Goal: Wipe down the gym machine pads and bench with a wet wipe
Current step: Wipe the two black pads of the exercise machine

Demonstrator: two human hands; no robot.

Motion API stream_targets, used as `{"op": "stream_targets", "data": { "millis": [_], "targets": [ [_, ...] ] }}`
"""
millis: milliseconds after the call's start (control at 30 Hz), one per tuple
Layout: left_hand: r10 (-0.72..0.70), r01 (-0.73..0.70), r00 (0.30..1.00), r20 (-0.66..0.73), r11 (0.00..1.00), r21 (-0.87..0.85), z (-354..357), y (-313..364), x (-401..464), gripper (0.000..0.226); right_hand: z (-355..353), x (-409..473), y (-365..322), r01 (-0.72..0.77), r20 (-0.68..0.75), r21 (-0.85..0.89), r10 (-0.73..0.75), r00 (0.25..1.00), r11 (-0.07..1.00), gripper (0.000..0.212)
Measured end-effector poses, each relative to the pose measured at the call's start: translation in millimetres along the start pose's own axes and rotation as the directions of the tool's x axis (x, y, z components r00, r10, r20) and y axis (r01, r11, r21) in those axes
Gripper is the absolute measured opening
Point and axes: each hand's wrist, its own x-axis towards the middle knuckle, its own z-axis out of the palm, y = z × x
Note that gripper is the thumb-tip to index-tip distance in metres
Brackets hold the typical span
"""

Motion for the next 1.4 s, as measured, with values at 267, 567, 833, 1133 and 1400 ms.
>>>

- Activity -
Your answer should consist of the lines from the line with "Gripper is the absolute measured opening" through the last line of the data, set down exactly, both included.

- Answer for the task -
Gripper is the absolute measured opening
Point and axes: each hand's wrist, its own x-axis towards the middle knuckle, its own z-axis out of the palm, y = z × x
Note that gripper is the thumb-tip to index-tip distance in metres
Brackets hold the typical span
"""

Motion for the next 1.4 s, as measured, with values at 267, 567, 833, 1133 and 1400 ms.
>>>

The answer given is complete.